Fine-grained control is necessary to generate high-end visuals satisfying the unique requirements of beauty brands because every detail matters. Existing tools, like Stable Diffusion and Midjourney, can only offer very limited control over the image generation by allowing users to use text prompts, which is because “an image is worth thousands of words”.

To achieve fine-grained control, we think that it is necessary to allow users to use multiple formats of controlling information including both texts and images. The challenge is how to design good formats and how to fuse the multiple controlling information into a single image. To this end, we have designed a novel framework called ControlNOLA. 

Currently, under the framework, we design four types of controlling information, which include one text information and three pieces of image information. As shown in the following figure, we design one text controlling module and three image controlling modules to handle the text information and three pieces of image information, respectively. Each module is responsible for controlling certain parts of generated images, and some modules can be optional. We omit the details of the controlling information and how they are fused into the generator here. But it is worth mentioning that the formats of the controlling information are designed by listening to creators/producers’ requirements in the commercial creative industry such that the image generation workflow using our framework is friendly to industry practitioners.

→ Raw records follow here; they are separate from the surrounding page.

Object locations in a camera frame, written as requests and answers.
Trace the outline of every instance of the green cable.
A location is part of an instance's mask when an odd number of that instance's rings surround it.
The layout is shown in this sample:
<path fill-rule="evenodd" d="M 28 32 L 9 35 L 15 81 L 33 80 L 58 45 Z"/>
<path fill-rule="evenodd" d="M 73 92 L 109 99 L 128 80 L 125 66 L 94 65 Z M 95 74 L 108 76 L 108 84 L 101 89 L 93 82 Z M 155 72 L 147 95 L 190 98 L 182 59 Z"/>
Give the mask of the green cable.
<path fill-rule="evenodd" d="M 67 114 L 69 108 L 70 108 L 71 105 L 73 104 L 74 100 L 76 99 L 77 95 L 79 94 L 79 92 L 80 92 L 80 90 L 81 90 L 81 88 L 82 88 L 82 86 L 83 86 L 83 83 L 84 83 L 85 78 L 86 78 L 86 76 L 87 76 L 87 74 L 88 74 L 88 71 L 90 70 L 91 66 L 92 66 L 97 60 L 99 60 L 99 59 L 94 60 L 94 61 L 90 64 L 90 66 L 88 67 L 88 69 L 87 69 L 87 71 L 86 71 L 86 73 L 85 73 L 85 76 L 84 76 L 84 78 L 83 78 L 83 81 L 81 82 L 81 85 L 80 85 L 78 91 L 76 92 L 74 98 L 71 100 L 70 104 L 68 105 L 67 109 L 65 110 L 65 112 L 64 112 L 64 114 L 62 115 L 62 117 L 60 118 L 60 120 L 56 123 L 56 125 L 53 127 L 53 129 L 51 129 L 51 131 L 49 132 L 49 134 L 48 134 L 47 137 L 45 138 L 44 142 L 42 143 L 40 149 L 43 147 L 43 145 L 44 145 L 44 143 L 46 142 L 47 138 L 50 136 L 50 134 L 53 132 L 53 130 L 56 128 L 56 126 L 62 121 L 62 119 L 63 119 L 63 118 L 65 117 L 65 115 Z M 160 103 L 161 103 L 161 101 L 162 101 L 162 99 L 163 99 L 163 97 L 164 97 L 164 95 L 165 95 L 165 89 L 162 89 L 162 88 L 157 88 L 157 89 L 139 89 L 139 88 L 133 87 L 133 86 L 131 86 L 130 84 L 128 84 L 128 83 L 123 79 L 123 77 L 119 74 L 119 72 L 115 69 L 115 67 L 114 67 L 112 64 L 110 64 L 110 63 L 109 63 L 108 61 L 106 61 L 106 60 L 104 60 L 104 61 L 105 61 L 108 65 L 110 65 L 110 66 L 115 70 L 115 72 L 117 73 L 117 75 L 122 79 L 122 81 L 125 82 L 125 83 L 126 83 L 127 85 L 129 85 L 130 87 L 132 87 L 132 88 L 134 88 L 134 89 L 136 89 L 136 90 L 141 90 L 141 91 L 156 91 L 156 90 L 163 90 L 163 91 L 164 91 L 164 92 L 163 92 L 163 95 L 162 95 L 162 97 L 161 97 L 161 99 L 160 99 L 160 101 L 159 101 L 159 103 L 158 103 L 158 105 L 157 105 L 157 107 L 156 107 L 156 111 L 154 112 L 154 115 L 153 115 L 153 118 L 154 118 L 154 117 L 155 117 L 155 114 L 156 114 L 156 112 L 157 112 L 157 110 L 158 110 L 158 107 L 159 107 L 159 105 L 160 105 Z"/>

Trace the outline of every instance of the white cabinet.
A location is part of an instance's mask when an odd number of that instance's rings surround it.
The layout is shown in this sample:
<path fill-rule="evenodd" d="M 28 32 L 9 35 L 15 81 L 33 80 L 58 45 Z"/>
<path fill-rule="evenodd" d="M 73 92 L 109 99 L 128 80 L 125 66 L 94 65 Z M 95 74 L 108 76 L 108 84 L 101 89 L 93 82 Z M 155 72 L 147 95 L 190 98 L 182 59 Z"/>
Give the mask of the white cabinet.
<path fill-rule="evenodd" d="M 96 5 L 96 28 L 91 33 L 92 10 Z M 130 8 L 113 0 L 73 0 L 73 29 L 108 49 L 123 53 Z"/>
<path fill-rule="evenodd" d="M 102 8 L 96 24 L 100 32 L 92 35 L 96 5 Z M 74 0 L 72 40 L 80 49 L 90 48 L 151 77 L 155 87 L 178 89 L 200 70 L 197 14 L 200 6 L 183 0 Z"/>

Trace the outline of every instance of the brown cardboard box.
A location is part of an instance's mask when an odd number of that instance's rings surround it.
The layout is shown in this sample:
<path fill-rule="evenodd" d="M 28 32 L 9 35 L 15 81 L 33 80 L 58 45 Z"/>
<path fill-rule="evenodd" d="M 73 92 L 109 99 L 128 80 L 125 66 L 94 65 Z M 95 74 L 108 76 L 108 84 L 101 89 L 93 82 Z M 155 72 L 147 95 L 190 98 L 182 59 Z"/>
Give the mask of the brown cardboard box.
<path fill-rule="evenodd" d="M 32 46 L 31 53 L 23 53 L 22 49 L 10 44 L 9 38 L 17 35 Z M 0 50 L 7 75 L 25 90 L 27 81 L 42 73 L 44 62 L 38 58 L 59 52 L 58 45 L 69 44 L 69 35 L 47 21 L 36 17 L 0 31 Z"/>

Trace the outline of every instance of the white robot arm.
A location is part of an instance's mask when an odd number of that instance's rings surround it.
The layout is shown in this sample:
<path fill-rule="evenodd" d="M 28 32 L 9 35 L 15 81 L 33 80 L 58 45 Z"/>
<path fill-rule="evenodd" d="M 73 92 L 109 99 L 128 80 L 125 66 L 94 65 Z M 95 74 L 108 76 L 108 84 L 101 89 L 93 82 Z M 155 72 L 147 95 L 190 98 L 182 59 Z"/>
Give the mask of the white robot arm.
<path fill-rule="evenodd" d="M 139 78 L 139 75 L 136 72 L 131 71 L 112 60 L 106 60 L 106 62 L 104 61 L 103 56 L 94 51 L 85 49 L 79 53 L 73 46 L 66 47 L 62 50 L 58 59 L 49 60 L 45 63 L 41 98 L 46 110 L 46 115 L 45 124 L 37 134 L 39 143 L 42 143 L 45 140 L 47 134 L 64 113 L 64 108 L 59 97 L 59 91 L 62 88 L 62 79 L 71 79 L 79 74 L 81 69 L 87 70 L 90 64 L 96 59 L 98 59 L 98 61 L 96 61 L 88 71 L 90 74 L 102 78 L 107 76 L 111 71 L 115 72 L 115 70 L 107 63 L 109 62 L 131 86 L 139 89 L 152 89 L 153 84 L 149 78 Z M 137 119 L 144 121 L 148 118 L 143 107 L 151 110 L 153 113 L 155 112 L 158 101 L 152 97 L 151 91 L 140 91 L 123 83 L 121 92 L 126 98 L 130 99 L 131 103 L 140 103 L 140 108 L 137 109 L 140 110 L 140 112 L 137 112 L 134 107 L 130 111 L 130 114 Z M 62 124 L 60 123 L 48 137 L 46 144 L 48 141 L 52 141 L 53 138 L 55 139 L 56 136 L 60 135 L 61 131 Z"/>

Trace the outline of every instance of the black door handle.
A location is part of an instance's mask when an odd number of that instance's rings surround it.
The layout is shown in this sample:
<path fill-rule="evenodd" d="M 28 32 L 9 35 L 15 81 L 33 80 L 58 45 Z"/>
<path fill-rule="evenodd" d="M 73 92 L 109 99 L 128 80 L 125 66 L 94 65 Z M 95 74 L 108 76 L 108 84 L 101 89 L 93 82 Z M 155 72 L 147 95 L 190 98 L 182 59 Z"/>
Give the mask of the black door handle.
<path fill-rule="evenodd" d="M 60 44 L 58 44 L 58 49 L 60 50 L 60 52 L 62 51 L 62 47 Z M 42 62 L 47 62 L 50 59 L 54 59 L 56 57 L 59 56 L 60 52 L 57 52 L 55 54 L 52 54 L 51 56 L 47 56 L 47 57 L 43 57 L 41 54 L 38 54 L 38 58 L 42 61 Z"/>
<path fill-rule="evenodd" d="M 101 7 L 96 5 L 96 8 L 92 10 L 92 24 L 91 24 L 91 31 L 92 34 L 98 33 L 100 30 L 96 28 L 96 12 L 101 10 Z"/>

The framework of image generation using ControlNOLA, where we design one text controlling module and three image controlling modules that are integrated into a pre-trained text-to-image generator such as SDXL. Some modules are optional but all the modules together have the strongest and finest-grained control.


  1. Fine-grained control. It offers users fine-grained control over the content of generated product visuals.
  2. Efficient Production. It excels in efficient image production, allowing users to swiftly generate high-quality visuals, thereby streamlining workflow processes.
  3. Professional-Grade Results: It consistently produces professional-grade images, ensuring that the end results meet or exceed industry standards.